= Young Zaphod Plays It Safe =

1986 short story by Douglas Adams

"Young Zaphod Plays It Safe" is a short story by Douglas Adams set in his The Hitchhiker's Guide to the Galaxy universe. It is included with several collections but has never been released as a standalone work. It first appeared in The Utterly Utterly Merry Comic Relief Christmas Book (1986) which Adams also co-edited. A slightly revised version appeared in the 1996 anthology The Wizards of Odd, edited by Peter Haining. The story then appeared (though not always the revised version) in some omnibus editions of The Hitchhiker's Guide to the Galaxy, as well as the Adams retrospective The Salmon of Doubt, and the 2013 anthology The Time Traveler's Almanac.

==Plot==
The story is a prequel to the events in The Hitchhiker's Guide to the Galaxy and has the young Zaphod Beeblebrox working as a salvage ship operator. He guides some bureaucrats to a crashed and sunken spaceship on an unnamed planet that may be leaking some dangerous materials, radioactive, toxic and otherwise hazardous by-products which were destined to be thrown into a black hole. The bureaucrats swear that it is "perfectly safe." When asked why they want to see it if that is true, they claim that they "like looking at things that are perfectly safe." The ship crashed and sank because its captain had become obsessed with catching and eating lobsters from the planet's oceans. Only one crew member is found alive, having taken shelter in a life-support tank.

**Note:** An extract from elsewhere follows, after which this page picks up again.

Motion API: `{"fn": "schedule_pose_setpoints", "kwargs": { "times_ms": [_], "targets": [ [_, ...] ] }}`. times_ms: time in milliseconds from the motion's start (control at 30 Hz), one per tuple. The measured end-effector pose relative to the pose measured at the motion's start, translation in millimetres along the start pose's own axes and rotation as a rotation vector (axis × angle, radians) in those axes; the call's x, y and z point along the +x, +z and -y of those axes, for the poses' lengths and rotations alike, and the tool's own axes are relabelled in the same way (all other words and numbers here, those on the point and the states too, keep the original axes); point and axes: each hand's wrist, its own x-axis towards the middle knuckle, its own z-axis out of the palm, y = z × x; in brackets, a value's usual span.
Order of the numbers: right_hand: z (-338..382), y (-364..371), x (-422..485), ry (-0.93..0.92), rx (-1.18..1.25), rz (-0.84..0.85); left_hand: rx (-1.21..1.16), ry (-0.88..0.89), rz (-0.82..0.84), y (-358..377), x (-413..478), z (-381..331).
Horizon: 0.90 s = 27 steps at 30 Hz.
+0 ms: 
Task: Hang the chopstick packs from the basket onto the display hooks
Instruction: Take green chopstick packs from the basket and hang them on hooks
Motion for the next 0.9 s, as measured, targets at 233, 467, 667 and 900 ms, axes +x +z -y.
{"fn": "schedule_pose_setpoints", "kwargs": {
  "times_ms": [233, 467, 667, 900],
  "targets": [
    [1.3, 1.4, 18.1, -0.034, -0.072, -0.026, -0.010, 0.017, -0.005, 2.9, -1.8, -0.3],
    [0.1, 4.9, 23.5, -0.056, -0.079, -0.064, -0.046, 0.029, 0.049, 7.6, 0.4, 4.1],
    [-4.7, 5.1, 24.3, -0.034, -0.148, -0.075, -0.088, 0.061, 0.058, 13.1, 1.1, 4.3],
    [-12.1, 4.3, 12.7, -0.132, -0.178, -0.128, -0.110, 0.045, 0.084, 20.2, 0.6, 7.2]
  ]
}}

Throughout the story, it is emphasised that there is something particularly dangerous on board that ought to have been utterly destroyed, but is feared to have escaped.

Ultimately, it is revealed that the dangerous cargo was actually a trio of identical "Designer People". Their personalities seem totally benign, which is what makes them so dangerous. The ship is filled with substances so hazardous that they are safe because no real person willing to use them would be allowed anywhere near them. However, the Designer People, products of a Sirius Cybernetics Corporation project, have custom-made personalities that cannot naturally exist. There is "nothing they will not do if allowed, and there is nothing they will not be allowed to do." Since no one will recognise that they are capable of causing mass destruction, no one will stop them from doing the unspeakable.

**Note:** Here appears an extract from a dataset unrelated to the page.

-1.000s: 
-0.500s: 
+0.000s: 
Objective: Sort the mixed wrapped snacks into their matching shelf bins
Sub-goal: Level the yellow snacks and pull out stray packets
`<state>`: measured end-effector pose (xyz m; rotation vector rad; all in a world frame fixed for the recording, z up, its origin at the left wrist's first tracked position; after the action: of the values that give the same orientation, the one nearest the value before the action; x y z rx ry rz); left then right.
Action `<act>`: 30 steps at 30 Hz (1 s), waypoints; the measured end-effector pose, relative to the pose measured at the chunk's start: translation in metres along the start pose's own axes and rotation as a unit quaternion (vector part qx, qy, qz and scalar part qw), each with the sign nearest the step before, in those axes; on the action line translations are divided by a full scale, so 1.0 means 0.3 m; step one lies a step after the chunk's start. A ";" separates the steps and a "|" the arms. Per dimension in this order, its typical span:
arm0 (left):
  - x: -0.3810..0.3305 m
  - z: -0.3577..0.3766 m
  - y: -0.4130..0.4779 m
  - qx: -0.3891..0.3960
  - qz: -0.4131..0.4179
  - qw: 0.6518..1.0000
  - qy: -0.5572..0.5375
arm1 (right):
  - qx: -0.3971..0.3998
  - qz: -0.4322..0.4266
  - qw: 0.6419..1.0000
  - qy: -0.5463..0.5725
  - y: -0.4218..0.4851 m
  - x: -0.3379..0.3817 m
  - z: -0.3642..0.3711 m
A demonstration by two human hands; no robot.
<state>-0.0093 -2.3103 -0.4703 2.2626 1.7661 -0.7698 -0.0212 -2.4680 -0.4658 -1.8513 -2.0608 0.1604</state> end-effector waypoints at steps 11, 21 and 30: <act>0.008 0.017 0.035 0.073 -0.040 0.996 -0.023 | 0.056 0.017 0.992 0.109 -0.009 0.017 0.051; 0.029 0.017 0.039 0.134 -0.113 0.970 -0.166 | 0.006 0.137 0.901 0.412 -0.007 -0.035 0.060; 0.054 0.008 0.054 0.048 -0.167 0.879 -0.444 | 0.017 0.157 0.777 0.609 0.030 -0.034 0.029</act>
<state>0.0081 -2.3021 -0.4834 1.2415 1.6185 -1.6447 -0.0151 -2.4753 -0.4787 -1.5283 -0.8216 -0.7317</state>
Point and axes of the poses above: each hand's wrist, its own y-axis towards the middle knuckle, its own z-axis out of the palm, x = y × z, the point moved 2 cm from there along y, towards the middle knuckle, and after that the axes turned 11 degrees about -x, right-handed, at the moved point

The story culminates with the revelation that one of the Designer People has escaped and is traveling to Galactic Sector ZZ9 Plural Z Alpha, which is where the Earth was located in the original Hitchhiker's Guide to the Galaxy. The bureaucrats issue orders for that sector to be made "perfectly safe."

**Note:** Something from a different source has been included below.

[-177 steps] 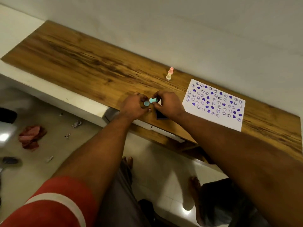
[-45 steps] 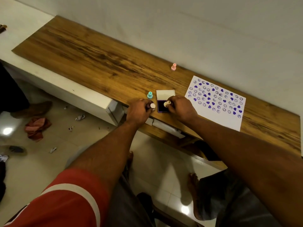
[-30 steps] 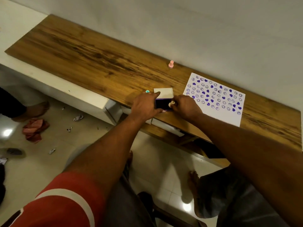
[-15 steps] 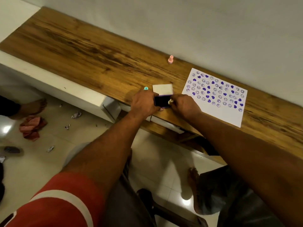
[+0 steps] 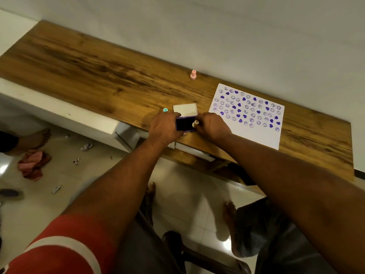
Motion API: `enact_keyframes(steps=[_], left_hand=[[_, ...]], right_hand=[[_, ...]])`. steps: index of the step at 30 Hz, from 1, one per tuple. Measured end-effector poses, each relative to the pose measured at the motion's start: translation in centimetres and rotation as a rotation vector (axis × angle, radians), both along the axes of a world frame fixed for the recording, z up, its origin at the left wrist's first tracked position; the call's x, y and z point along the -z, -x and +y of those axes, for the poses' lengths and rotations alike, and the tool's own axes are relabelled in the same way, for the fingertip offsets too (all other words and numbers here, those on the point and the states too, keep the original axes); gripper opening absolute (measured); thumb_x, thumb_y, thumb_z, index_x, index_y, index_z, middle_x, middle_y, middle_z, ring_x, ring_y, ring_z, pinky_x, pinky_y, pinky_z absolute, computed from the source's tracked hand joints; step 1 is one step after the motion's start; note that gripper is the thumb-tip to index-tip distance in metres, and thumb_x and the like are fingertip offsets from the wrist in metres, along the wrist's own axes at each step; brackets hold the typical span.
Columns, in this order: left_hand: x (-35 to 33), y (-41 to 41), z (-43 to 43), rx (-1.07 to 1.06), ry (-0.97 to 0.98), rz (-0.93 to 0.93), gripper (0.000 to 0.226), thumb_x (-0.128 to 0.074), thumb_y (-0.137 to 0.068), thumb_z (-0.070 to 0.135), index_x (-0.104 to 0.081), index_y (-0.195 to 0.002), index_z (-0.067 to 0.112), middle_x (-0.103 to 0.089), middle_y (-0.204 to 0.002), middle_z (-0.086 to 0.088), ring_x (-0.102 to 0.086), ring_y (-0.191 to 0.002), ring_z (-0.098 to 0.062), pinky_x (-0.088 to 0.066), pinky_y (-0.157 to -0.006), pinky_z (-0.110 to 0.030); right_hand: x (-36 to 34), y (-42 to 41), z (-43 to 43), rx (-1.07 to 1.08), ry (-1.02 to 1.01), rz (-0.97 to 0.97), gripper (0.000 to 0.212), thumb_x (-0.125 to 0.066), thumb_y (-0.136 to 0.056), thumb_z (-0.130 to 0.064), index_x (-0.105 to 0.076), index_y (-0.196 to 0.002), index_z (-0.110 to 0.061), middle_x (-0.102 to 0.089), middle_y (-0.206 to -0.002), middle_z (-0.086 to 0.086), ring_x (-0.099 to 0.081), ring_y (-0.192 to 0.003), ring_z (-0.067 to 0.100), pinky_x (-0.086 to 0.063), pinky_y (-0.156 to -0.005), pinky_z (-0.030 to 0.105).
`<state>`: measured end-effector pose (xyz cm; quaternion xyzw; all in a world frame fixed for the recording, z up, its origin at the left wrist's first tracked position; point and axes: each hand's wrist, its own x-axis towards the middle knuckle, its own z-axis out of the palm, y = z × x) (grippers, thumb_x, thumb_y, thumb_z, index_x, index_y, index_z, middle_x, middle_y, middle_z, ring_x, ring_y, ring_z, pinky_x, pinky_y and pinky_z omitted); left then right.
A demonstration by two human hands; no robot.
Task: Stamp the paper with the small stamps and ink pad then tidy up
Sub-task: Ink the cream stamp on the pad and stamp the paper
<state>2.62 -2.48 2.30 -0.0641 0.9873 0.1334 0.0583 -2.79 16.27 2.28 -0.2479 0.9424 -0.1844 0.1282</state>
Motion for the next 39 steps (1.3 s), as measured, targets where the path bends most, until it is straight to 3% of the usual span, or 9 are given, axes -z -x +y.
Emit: enact_keyframes(steps=[6,10,14,18,21,25,30,37,39], left_hand=[[-1.6,0.1,3.1,0.137,0.064,0.116,0.081,-0.073,-0.081,0.070,-0.056,-0.147,0.026,-0.066,-0.134,-0.003,-0.056,-0.125,-0.026,-0.051,-0.096,-0.042],[-1.5,0.2,10.0,0.324,0.000,0.213,0.081,-0.061,-0.084,0.079,-0.055,-0.147,0.029,-0.066,-0.128,0.002,-0.057,-0.119,-0.021,-0.052,-0.092,-0.039],[1.0,0.4,16.8,0.360,-0.118,0.163,0.078,-0.055,-0.089,0.078,-0.051,-0.149,0.028,-0.064,-0.131,0.001,-0.057,-0.120,-0.020,-0.054,-0.092,-0.041],[3.0,1.9,20.7,0.277,-0.189,0.104,0.079,-0.049,-0.092,0.078,-0.051,-0.150,0.024,-0.063,-0.139,-0.003,-0.058,-0.124,-0.024,-0.051,-0.098,-0.040],[4.8,2.3,21.7,0.252,-0.100,0.104,0.080,-0.041,-0.095,0.078,-0.046,-0.154,0.023,-0.060,-0.143,-0.006,-0.055,-0.126,-0.025,-0.047,-0.100,-0.040],[5.9,2.2,21.6,0.220,-0.083,0.152,0.080,-0.042,-0.096,0.074,-0.038,-0.157,0.023,-0.060,-0.141,-0.005,-0.056,-0.123,-0.024,-0.050,-0.095,-0.040],[5.9,2.4,21.6,0.244,-0.070,0.179,0.066,-0.047,-0.099,0.067,-0.047,-0.151,0.027,-0.062,-0.134,-0.002,-0.055,-0.119,-0.021,-0.047,-0.090,-0.038],[6.1,2.6,21.7,0.248,-0.061,0.177,0.059,-0.046,-0.099,0.066,-0.056,-0.143,0.029,-0.063,-0.128,0.000,-0.056,-0.116,-0.021,-0.049,-0.087,-0.038],[6.2,2.6,21.7,0.251,-0.063,0.193,0.058,-0.047,-0.099,0.066,-0.058,-0.141,0.028,-0.064,-0.126,0.000,-0.056,-0.114,-0.020,-0.049,-0.085,-0.037]], right_hand=[[-2.8,-0.6,7.8,0.192,0.186,0.113,0.028,-0.070,-0.095,-0.035,-0.072,-0.117,-0.017,-0.074,-0.097,-0.005,-0.065,-0.081,0.008,-0.049,-0.070,0.021],[-2.8,0.1,15.9,0.408,0.136,0.129,0.031,-0.074,-0.091,-0.030,-0.073,-0.116,-0.012,-0.077,-0.093,-0.001,-0.066,-0.077,0.011,-0.047,-0.070,0.021],[-1.8,0.6,20.5,0.565,0.120,0.174,0.023,-0.070,-0.090,-0.029,-0.077,-0.105,-0.013,-0.077,-0.086,0.000,-0.070,-0.076,0.018,-0.048,-0.069,0.025],[-0.7,0.8,21.8,0.590,0.135,0.194,0.021,-0.066,-0.091,-0.027,-0.078,-0.101,-0.012,-0.077,-0.085,0.001,-0.064,-0.070,0.015,-0.035,-0.061,0.021],[0.0,0.9,22.0,0.550,0.143,0.196,0.028,-0.069,-0.090,-0.031,-0.078,-0.109,-0.012,-0.077,-0.090,0.001,-0.067,-0.075,0.017,-0.040,-0.067,0.023],[1.1,1.2,21.8,0.514,0.186,0.180,0.023,-0.071,-0.086,-0.033,-0.077,-0.101,-0.017,-0.074,-0.088,0.000,-0.065,-0.075,0.016,-0.051,-0.068,0.031],[2.3,1.5,22.1,0.530,0.199,0.167,0.018,-0.074,-0.082,-0.028,-0.076,-0.096,-0.016,-0.075,-0.091,0.000,-0.064,-0.076,0.018,-0.039,-0.066,0.025],[2.6,1.9,22.1,0.495,0.172,0.170,0.018,-0.071,-0.084,-0.025,-0.077,-0.097,-0.015,-0.073,-0.081,-0.002,-0.065,-0.072,0.018,-0.035,-0.064,0.023],[2.3,2.1,21.9,0.467,0.162,0.171,0.019,-0.070,-0.085,-0.025,-0.077,-0.099,-0.014,-0.074,-0.081,-0.001,-0.067,-0.072,0.019,-0.042,-0.063,0.026]])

Since this story takes place before Zaphod decides to block off sections of his own brains and run for President of the Galaxy, readers are able to glimpse what his original personality was like. His general speech patterns and goof-off personality are the same, but he seems to have moral views and is more likely to go off on life-threatening and exciting quests for the greater good.

== Notes ==
Though it is not stated specifically in the original 1986 version, Adams implies that this unspeakably dangerous creation is then-President Ronald Reagan, a reflection of his critical views of Reagan's policies which also surface in Mostly Harmless. The version of the story first seen in The Wizards of Odd makes this explicit.